Puis, il détaillait les pièces de conviction placées en ce moment devant lui.

C’étaient les flocons de laine marron recueillis sur le madrier, la précieuse boucle d’oreille, les clichés des différentes empreintes du jardin, le tablier aux poches retournées de la veuve Chupin.

C’était le revolver du meurtrier, dont trois coups sur cinq étaient encore chargés.

L’arme, bien que sans ornements, était remarquablement belle et soignée, et sur la crosse elle portait le nom d’un des premiers armuriers de Londres : Stephen, 14, Skinner-street.

Lecoq sentait bien qu’en fouillant les victimes il rassemblerait d’autres indices, très-précieux peut-être, mais cela il n’osa pas le faire. Il était encore trop petit garçon pour hasarder une telle démarche. D’ailleurs, il comprenait que s’il se risquait, Gévrol, furieux de s’être fourvoyé, ne manquerait pas de crier qu’en dérangeant l’attitude des corps il avait rendu les constatations des médecins impossibles.

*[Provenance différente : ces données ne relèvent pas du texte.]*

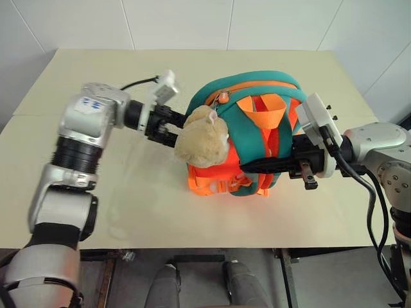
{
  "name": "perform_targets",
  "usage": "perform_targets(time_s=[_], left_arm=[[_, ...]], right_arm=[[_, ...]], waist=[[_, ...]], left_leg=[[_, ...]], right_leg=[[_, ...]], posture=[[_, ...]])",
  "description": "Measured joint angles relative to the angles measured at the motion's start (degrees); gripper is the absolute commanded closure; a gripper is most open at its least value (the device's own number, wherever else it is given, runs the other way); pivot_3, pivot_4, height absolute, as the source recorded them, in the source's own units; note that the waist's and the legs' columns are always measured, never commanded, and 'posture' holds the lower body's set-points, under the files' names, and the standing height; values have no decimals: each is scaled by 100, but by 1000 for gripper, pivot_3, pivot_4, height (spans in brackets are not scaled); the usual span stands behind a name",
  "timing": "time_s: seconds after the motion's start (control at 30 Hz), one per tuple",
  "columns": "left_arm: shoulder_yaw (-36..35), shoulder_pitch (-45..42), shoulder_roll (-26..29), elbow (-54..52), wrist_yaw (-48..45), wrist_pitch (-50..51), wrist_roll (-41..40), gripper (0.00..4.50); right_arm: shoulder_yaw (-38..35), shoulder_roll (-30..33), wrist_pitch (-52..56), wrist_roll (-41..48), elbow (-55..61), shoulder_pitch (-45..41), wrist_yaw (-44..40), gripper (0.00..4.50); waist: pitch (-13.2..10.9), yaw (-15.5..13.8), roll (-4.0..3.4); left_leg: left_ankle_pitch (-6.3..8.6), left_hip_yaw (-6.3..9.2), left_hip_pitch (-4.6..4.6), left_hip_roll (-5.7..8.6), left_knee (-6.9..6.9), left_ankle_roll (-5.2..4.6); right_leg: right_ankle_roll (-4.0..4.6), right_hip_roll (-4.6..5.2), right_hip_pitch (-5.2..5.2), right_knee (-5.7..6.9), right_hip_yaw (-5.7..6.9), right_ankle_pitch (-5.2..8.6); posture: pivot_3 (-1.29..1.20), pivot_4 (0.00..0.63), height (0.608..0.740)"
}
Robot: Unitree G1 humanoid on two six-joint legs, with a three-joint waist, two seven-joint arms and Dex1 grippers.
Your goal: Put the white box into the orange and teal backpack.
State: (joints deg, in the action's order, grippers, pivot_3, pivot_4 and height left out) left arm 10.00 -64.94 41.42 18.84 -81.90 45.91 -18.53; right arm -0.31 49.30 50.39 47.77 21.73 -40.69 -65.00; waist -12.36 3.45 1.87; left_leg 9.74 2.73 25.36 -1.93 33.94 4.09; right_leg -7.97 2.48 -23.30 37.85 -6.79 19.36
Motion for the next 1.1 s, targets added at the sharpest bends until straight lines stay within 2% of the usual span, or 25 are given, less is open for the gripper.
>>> perform_targets(time_s=[0.13, 0.27, 0.4, 0.47, 0.6, 0.7, 0.83, 1.1], left_arm=[[-385, 544, 626, -737, -269, 234, -445, 14], [-1189, 1032, 830, -1696, -15, 881, -1182, 14], [-2077, 1263, 397, -2775, 770, 1626, -2179, 14], [-2222, 1411, 157, -3101, 1150, 1866, -2501, 14], [-2128, 1653, -379, -3423, 2049, 1965, -2646, 14], [-1821, 1697, -520, -3417, 2467, 1925, -2587, 14], [-1512, 1588, -688, -3200, 2997, 2029, -2458, 831], [-1457, 1288, -618, -2951, 3211, 2455, -2672, 3233]], right_arm=[[14, -53, -35, -56, -90, -5, -12, 4500], [40, -83, -43, -131, -191, -27, -51, 4500], [125, -133, -72, -203, -249, -59, -77, 4500], [177, -160, -101, -223, -284, -63, -97, 4500], [223, -203, -152, -279, -367, -90, -122, 4500], [227, -227, -160, -328, -384, -116, -146, 4500], [226, -250, -160, -336, -387, -125, -153, 4500], [66, -493, -248, -250, -281, 50, 30, 4500]], waist=[[0, -22, 0], [0, -44, 0], [0, -44, 0], [0, -38, 0], [0, -32, 1], [0, -31, 0], [0, -39, 0], [0, -34, 0]], left_leg=[[0, 0, 0, 0, 2, 0], [0, 2, 2, 0, 6, 0], [1, 10, -18, 1, 12, -1], [1, 13, -35, 1, 15, -2], [1, 15, -41, 2, 29, -2], [0, 15, -40, 3, 33, -2], [1, 17, -39, 4, 31, -2], [1, 21, -37, 5, 17, -2]], right_leg=[[1, 2, 4, -1, 1, 1], [1, 4, 6, -2, 5, 1], [0, 5, 39, -6, 12, 1], [0, 4, 58, -7, 14, 1], [-6, 3, 70, -8, 13, -5], [-7, 3, 71, -9, 12, -7], [-7, 4, 72, -12, 12, -7], [-8, 3, 70, -23, 16, -7]], posture=[[0, 150, 740], [0, 150, 740], [0, 150, 740], [0, 150, 740], [0, 150, 740], [0, 150, 740], [0, 150, 740], [0, 150, 740]])
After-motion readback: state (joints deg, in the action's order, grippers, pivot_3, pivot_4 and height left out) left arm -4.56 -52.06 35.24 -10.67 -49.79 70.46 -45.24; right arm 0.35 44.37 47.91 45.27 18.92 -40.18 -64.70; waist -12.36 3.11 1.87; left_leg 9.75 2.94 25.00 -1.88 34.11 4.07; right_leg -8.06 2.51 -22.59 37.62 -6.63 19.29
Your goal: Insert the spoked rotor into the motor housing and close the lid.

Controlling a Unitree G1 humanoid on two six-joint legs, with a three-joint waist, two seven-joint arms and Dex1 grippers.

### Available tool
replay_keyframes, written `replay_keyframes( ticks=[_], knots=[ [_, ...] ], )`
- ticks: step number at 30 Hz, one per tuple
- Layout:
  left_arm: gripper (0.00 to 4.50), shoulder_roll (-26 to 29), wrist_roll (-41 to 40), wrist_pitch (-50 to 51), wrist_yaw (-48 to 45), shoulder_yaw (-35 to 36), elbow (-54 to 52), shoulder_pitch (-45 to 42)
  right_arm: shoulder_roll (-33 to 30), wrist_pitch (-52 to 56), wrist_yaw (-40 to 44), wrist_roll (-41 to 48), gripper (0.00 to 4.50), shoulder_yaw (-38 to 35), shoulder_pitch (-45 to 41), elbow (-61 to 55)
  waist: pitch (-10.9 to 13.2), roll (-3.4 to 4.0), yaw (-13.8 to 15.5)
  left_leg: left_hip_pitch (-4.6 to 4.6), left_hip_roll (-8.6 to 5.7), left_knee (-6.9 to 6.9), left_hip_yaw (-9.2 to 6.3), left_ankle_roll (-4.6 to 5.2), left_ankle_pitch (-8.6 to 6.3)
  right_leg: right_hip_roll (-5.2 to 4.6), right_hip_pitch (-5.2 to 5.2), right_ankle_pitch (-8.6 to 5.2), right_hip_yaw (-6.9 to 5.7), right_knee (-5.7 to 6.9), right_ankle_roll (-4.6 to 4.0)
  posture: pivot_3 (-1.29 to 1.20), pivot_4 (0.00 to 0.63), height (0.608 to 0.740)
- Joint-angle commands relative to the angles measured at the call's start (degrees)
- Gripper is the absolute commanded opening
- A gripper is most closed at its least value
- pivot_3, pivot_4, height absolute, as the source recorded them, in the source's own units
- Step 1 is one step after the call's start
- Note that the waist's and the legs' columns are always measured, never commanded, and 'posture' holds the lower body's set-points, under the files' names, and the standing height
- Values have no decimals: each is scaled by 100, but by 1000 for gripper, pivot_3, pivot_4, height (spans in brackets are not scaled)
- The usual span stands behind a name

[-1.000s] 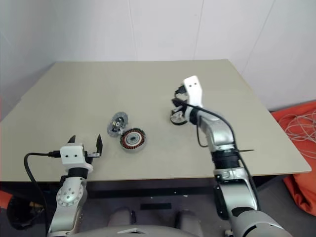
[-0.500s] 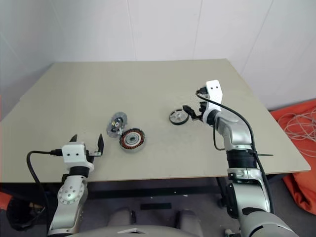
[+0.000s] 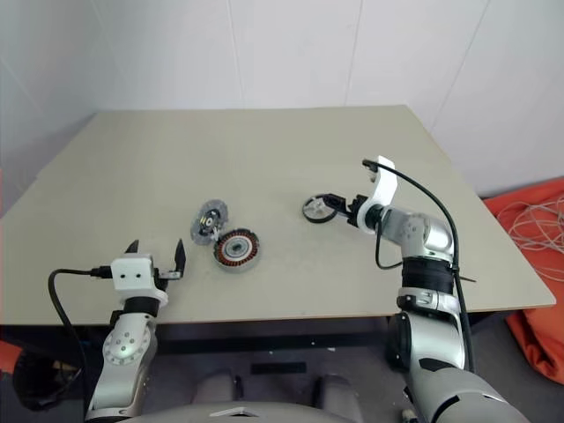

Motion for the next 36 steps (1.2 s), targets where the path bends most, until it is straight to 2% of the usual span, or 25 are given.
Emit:
replay_keyframes(
  ticks=[1,16,19,29,36],
  knots=[
    [4500,40,3,-118,-3,4,-129,-57,150,322,-250,341,4452,-331,-254,22,0,1,1,0,0,0,0,0,0,0,-1,0,0,0,0,0,0,740],
    [4500,37,24,-125,28,24,-180,-4,505,487,-763,607,4452,-675,-353,248,4,6,1,-1,0,-1,0,-3,1,-1,-2,-15,0,0,26,0,0,740],
    [4500,39,30,-125,34,27,-184,-2,547,439,-845,629,3870,-756,-342,286,4,6,1,-1,0,-2,0,-3,1,-1,-2,-16,0,0,28,0,0,740],
    [4500,47,33,-148,32,34,-194,9,620,342,-994,676,351,-882,-350,259,6,10,1,-2,0,-3,1,-3,2,-1,-4,-17,0,0,29,0,0,740],
    [4500,41,31,-153,35,31,-180,2,593,727,-764,977,290,-888,-302,129,9,15,0,-2,0,-3,1,-3,2,-1,-5,-18,0,-1,30,0,0,740]
  ],
)
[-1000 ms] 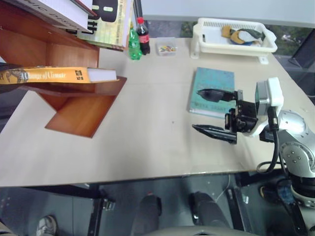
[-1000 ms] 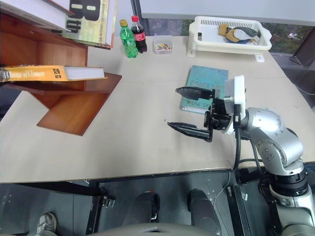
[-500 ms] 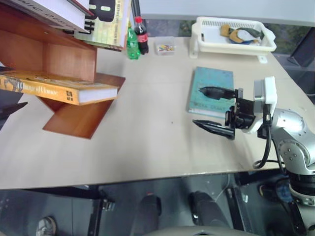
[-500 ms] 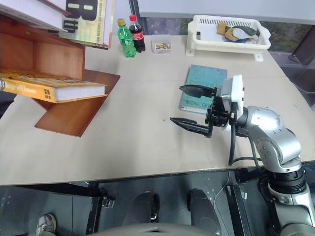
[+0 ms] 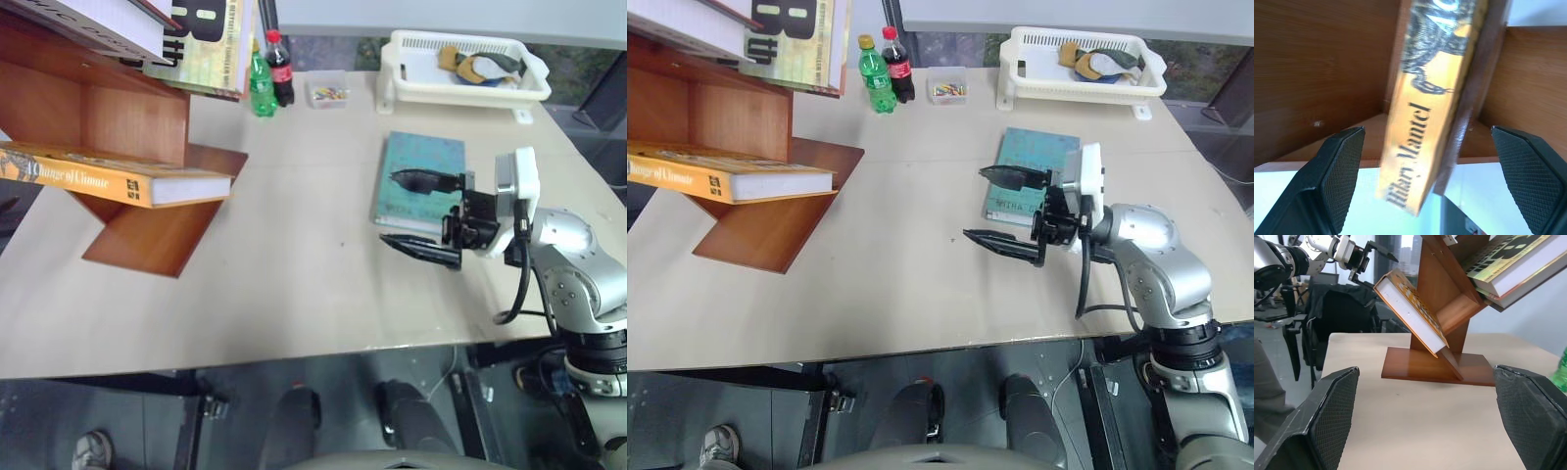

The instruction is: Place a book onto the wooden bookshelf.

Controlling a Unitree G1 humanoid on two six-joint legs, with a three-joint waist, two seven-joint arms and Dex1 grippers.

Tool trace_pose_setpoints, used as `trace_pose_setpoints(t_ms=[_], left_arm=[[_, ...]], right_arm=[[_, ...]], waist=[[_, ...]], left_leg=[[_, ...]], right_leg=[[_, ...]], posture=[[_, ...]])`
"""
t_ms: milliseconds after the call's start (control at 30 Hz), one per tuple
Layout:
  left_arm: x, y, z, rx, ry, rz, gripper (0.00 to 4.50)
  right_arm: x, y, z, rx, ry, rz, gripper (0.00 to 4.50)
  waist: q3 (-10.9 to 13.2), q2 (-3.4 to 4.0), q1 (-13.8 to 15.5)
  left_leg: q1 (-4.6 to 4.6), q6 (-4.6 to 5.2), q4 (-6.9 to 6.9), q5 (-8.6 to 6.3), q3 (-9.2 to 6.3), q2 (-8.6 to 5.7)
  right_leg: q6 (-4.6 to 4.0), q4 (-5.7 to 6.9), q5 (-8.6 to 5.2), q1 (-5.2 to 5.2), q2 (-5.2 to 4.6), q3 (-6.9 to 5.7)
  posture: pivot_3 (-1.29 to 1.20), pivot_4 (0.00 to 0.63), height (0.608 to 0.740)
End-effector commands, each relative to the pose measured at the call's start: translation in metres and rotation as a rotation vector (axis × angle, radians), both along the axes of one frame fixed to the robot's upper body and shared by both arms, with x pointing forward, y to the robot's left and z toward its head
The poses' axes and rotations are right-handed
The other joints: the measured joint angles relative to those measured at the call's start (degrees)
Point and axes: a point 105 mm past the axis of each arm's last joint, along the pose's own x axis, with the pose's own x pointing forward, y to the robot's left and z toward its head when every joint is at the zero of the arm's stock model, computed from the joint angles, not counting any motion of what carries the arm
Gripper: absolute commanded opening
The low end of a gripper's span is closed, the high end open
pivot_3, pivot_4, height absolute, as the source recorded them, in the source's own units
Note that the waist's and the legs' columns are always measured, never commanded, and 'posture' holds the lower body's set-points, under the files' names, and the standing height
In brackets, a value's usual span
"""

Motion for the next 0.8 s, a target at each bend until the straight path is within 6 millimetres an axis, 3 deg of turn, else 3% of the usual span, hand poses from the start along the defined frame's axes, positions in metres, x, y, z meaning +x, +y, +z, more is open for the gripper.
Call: trace_pose_setpoints(t_ms=[33, 167, 267, 300, 367, 400, 433, 567, 733, 800], left_arm=[[-0.011, -0.008, 0.029, 0.015, -0.144, -0.044, 4.42], [-0.017, -0.031, 0.025, -0.012, -0.196, -0.17, 4.42], [-0.021, -0.063, 0.017, -0.125, -0.217, -0.299, 3.7], [-0.022, -0.08, 0.012, -0.182, -0.215, -0.35, 3.12], [-0.024, -0.113, 0.002, -0.291, -0.196, -0.426, 2.41], [-0.025, -0.124, -0.003, -0.329, -0.182, -0.447, 1.82], [-0.026, -0.136, -0.007, -0.368, -0.168, -0.465, 1.7], [-0.029, -0.17, -0.024, -0.487, -0.103, -0.52, 0.09], [-0.028, -0.202, -0.057, -0.646, -0.035, -0.559, 0.04], [-0.019, -0.21, -0.08, -0.734, 0.015, -0.514, 0.04]], right_arm=[[0.0, 0.001, 0.008, 0.006, -0.048, 0.021, 4.5], [0.002, -0.001, 0.006, -0.001, -0.043, 0.016, 4.5], [0.004, -0.005, 0.003, -0.013, -0.037, 0.002, 4.5], [0.004, -0.008, 0.002, -0.018, -0.036, -0.009, 4.5], [0.004, -0.012, 0.001, -0.025, -0.034, -0.025, 4.5], [0.004, -0.013, 0.001, -0.027, -0.033, -0.031, 4.5], [0.005, -0.014, 0.001, -0.03, -0.034, -0.037, 4.5], [0.002, -0.019, 0.0, -0.045, -0.034, -0.058, 4.5], [0.0, -0.025, 0.002, -0.059, -0.04, -0.097, 4.5], [-0.001, -0.026, 0.004, -0.063, -0.044, -0.111, 4.5]], waist=[[0.0, -0.01, -0.04], [0.04, 0.06, -0.06], [0.07, 0.1, -0.08], [0.06, 0.08, -0.1], [0.06, 0.06, -0.06], [0.05, -0.01, -0.05], [0.04, -0.02, -0.08], [0.05, 0.07, -0.12], [0.06, 0.1, -0.14], [0.04, 0.11, -0.11]], left_leg=[[0.0, 0.0, 0.0, 0.0, 0.0, 0.0], [0.0, 0.0, -0.03, 0.0, 0.05, 0.02], [0.02, -0.01, -0.05, 0.0, 0.1, 0.2], [0.04, -0.01, -0.05, 0.0, 0.12, 0.23], [0.04, -0.02, -0.05, -0.01, 0.21, 0.29], [0.03, -0.03, -0.05, -0.01, 0.21, 0.28], [0.0, -0.03, -0.05, -0.01, 0.18, 0.28], [0.14, -0.02, -0.05, -0.01, 0.18, 0.09], [0.16, -0.02, -0.06, -0.01, 0.2, 0.08], [0.14, -0.02, -0.05, -0.01, 0.18, 0.04]], right_leg=[[0.0, 0.0, 0.0, 0.0, 0.0, 0.0], [-0.01, -0.01, 0.0, -0.02, -0.02, 0.03], [-0.01, -0.02, 0.0, -0.02, -0.06, 0.06], [-0.02, 0.03, 0.0, -0.02, -0.07, 0.06], [-0.01, -0.04, 0.01, -0.02, -0.14, 0.04], [-0.01, -0.04, 0.01, -0.03, -0.17, 0.04], [0.0, -0.09, 0.02, -0.04, -0.11, 0.03], [-0.01, -0.02, 0.01, 0.01, -0.05, 0.07], [-0.01, -0.01, 0.01, 0.01, 0.0, 0.12], [-0.01, -0.02, 0.01, 0.01, 0.0, 0.13]], posture=[[0.0, 0.15, 0.74], [0.0, 0.15, 0.74], [0.0, 0.15, 0.74], [0.0, 0.15, 0.74], [0.0, 0.15, 0.74], [0.0, 0.15, 0.74], [0.0, 0.15, 0.74], [0.0, 0.15, 0.74], [0.0, 0.15, 0.74], [0.0, 0.15, 0.74]])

Il se consola cependant, et il relisait son rapport, modifiant de ci et de là quelques expressions, lorsque le père Absinthe, qui était allé fumer une pipe sur le seuil de la porte, l’appela.

— Quoi de nouveau ?… répondit Lecoq.

— Voici Gévrol et deux de nos collègues qui ramènent avec eux le commissaire et deux messieurs bien mis.